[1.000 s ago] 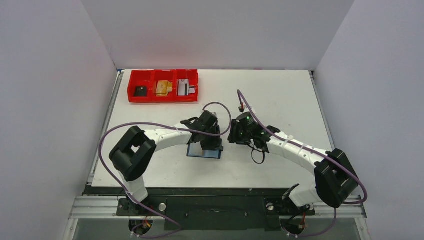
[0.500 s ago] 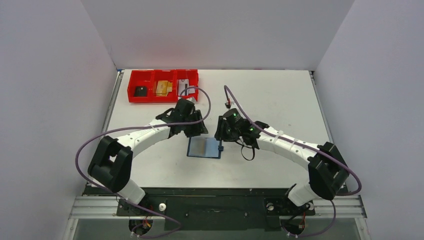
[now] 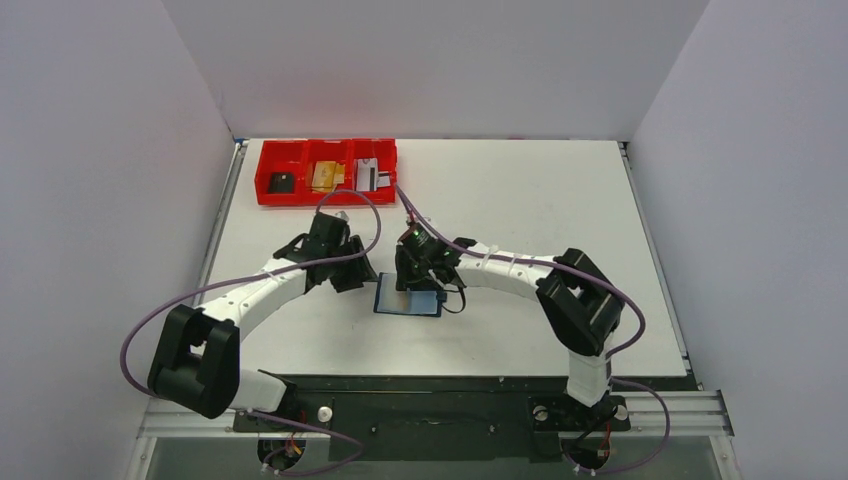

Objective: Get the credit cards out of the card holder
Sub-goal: Remove the credit card from the card holder.

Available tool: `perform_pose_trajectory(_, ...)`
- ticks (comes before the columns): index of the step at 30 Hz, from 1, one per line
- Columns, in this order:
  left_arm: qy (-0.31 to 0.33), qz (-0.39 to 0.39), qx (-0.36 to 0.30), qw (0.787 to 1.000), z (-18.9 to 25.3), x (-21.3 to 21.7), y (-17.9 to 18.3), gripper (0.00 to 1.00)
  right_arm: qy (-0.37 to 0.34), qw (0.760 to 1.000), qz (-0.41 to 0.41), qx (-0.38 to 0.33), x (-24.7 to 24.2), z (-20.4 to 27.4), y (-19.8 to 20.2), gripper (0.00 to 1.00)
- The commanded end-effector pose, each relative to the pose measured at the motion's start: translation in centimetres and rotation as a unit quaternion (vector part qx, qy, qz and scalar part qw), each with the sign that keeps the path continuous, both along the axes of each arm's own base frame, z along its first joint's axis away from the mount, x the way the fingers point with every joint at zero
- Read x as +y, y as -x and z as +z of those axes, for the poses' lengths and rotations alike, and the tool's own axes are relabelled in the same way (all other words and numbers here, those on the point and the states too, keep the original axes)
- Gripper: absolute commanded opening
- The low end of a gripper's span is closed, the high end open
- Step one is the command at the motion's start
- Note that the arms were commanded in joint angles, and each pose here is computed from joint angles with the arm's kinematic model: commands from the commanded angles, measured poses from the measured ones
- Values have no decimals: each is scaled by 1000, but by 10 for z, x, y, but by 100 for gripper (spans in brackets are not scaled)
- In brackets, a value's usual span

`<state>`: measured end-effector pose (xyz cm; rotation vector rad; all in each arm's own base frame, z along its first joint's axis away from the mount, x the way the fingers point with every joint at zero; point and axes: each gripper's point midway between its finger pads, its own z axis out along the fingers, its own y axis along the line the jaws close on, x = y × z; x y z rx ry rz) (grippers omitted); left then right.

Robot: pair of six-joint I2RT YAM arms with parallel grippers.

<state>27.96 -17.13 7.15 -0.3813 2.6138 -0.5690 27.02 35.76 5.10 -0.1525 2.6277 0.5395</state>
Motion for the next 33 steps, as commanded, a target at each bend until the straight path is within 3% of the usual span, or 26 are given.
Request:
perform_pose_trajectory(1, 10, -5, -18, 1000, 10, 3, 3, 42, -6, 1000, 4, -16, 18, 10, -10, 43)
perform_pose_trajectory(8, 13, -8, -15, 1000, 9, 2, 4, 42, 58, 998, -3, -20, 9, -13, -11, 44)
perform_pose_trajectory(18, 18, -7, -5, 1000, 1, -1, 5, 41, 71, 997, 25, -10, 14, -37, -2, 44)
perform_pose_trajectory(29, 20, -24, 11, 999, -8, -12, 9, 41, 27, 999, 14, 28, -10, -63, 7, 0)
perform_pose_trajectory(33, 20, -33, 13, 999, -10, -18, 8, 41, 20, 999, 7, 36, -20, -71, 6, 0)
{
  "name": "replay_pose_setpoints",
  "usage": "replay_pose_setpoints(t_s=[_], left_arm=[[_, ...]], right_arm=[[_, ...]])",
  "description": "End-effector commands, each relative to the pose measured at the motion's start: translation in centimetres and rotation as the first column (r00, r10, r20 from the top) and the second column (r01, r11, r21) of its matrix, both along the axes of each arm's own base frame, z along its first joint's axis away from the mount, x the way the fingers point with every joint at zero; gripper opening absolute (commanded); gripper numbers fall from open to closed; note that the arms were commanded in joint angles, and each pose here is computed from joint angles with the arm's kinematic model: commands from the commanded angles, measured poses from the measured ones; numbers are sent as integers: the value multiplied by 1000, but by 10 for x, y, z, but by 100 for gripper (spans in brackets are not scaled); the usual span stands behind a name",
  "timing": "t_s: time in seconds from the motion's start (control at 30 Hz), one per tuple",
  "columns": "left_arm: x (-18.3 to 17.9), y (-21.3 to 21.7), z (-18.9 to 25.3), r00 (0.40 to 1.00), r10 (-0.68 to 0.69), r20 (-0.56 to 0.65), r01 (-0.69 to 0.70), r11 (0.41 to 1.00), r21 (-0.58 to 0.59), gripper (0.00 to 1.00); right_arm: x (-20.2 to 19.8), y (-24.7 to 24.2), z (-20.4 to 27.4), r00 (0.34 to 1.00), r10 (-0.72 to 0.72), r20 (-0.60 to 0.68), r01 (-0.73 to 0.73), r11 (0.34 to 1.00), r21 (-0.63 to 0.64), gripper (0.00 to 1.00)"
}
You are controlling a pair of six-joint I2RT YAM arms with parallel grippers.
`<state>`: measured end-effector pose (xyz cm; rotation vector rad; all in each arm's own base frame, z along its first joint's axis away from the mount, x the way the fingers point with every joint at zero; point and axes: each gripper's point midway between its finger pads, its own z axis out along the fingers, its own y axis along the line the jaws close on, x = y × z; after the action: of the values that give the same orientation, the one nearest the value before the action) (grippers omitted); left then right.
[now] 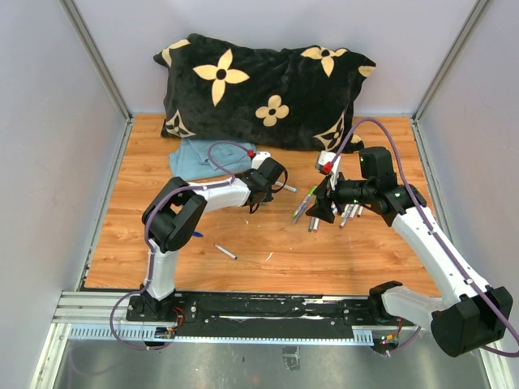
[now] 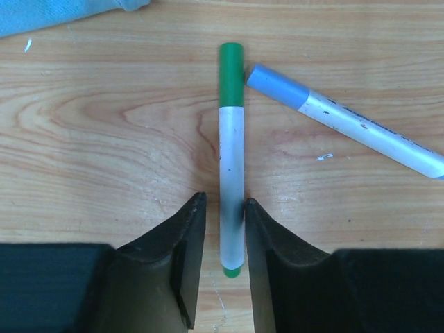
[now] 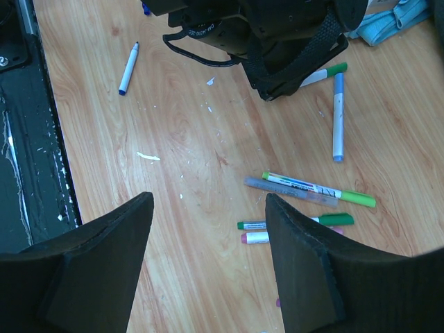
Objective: Open the pen caps
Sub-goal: Pick up the pen from the center of the board.
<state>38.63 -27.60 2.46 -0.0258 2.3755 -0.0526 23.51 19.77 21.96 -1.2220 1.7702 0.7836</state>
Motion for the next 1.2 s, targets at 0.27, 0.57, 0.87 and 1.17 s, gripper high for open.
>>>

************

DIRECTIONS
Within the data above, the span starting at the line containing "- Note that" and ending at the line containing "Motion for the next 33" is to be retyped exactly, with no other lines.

RESPONSE TO THIS EXERCISE
- Note that the arms were commanded in joint angles, and each pose here is computed from joint angles with the arm's kinematic model: commands from the commanded angles, measured poses from the measured ones
- Values have no decimals: each is scaled by 1000, but by 10 for z, x, y, but by 100 for gripper (spans in brackets are not scaled)
- In brackets, a value's usual span

`<state>`: measured end-effector pose (xyz cm; rotation vector rad; all in each arm's own base frame, z along its first joint's axis away from the mount, x the way the fingers point with every joint at zero; point and axes: each gripper's point midway between its finger pads, its own z axis out along the fingers, its own y axis along the line the jaws close on, x = y × z; x y z rx ry rz) (grippers omitted); left then right.

Robot: pair of six-joint I2RT YAM arms with parallel grippers.

<state>27.96 -17.13 7.15 -0.3813 2.6138 -0.5690 27.02 35.76 5.10 -0.1525 2.6277 0.5395</state>
Motion for the next 33 steps, as commanded, a target at each bend until the straight path is within 3% of the usual span, or 26 are given.

The response is now finished.